Exercise brief:
From the first line to the last, repeat the data exactly but leave out the pictures.

Data section:
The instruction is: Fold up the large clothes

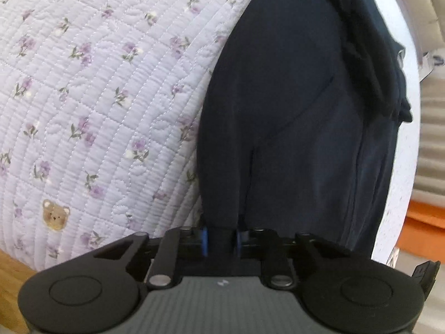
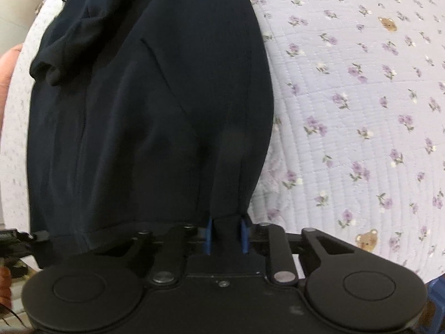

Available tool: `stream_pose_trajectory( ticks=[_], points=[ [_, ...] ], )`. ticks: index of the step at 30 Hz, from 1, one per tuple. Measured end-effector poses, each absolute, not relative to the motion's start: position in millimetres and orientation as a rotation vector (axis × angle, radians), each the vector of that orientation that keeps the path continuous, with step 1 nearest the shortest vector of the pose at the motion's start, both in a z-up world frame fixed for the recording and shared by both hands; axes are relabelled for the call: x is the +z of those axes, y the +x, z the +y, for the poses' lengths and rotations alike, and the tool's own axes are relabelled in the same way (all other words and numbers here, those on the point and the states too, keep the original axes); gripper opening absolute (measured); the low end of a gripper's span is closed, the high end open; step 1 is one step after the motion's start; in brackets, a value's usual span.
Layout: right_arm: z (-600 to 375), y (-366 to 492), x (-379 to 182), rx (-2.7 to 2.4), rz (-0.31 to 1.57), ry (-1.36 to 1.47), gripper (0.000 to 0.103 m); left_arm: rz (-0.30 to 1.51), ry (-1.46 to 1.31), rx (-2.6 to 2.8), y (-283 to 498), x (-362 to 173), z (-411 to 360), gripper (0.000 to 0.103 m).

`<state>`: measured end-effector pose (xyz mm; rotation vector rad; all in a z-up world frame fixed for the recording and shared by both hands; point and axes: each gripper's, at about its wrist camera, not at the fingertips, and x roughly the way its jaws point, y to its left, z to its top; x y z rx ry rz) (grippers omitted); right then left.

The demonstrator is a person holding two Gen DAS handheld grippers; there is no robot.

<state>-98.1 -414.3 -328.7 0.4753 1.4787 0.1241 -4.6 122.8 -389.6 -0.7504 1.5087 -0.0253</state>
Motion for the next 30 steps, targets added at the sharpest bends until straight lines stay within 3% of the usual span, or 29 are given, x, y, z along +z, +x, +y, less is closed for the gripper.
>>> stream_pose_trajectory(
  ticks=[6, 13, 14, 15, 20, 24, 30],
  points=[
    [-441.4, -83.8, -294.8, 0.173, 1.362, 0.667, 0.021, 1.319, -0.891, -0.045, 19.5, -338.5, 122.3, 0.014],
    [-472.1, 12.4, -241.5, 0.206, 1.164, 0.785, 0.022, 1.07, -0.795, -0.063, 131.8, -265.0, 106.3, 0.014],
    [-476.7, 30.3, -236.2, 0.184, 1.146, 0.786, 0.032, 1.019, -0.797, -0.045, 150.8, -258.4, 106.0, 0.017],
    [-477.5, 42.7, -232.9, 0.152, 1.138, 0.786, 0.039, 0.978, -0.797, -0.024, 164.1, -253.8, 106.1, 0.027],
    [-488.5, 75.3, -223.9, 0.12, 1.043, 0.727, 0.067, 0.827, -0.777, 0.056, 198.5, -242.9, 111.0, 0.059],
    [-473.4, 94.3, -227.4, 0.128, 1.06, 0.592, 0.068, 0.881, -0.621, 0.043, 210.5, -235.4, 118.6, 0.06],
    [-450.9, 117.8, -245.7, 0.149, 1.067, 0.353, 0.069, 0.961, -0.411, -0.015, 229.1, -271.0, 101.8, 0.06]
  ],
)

Task answer:
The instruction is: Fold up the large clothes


Available tool: `stream_pose_trajectory( ticks=[_], points=[ [_, ...] ], )`. ticks: index of the step at 30 Hz, from 1, one per tuple. Measured end-effector poses, each absolute, not relative to the motion's start: position in millimetres and orientation as a rotation vector (axis × angle, radians), each the vector of that orientation that keeps the path continuous, with step 1 nearest the shortest vector of the pose at the motion's start, both in a z-up world frame fixed for the recording and shared by both hands; axes are relabelled for the call: x is the +z of those axes, y the +x, z the +y, for the poses' lengths and rotations alike, and the tool's own axes are relabelled in the same way (all other words and numbers here, those on the point and the states too, keep the original axes); gripper opening absolute (measured); the low end of a gripper's span is closed, the high end open; step 1 is one step after the motion's start; in brackets, a value's usual span.
Layout: right_arm: z (-600 to 375), y (-366 to 492), x (-379 to 182), rx (-2.7 to 2.4), rz (-0.31 to 1.57), ry (-1.36 to 1.47), gripper (0.000 to 0.103 m); left_arm: rz (-0.30 to 1.51), ry (-1.46 to 1.31), rx (-2.6 to 2.8), y (-283 to 498), x (-362 to 173), z (-411 to 360), gripper (0.000 to 0.103 m).

`<state>`: measured end-effector pose (xyz mm; rotation vector rad; all in a z-up world frame fixed for the recording and shared by both hands; point and axes: each gripper's, at about its wrist camera, not at the fingertips, and x roughly the way its jaws point, y to its left, z to its top; x y z rx ry rz) (grippers omitted); right then left.

The demonstrator is a person holding two Gen DAS handheld grippers; there is no robot.

<state>-98.1 -414.3 -328.7 0.4753 1.4787 0.1241 -4.6 122.8 -389.6 -0.7504 1.5087 -0.0253</state>
Motion for the next 30 steps, targets added at the sharpest bends until straight lines stay within 3% of the usual span, or 29 are given, x, y, z along +z, +x, +y, less is closed for the gripper.
>>> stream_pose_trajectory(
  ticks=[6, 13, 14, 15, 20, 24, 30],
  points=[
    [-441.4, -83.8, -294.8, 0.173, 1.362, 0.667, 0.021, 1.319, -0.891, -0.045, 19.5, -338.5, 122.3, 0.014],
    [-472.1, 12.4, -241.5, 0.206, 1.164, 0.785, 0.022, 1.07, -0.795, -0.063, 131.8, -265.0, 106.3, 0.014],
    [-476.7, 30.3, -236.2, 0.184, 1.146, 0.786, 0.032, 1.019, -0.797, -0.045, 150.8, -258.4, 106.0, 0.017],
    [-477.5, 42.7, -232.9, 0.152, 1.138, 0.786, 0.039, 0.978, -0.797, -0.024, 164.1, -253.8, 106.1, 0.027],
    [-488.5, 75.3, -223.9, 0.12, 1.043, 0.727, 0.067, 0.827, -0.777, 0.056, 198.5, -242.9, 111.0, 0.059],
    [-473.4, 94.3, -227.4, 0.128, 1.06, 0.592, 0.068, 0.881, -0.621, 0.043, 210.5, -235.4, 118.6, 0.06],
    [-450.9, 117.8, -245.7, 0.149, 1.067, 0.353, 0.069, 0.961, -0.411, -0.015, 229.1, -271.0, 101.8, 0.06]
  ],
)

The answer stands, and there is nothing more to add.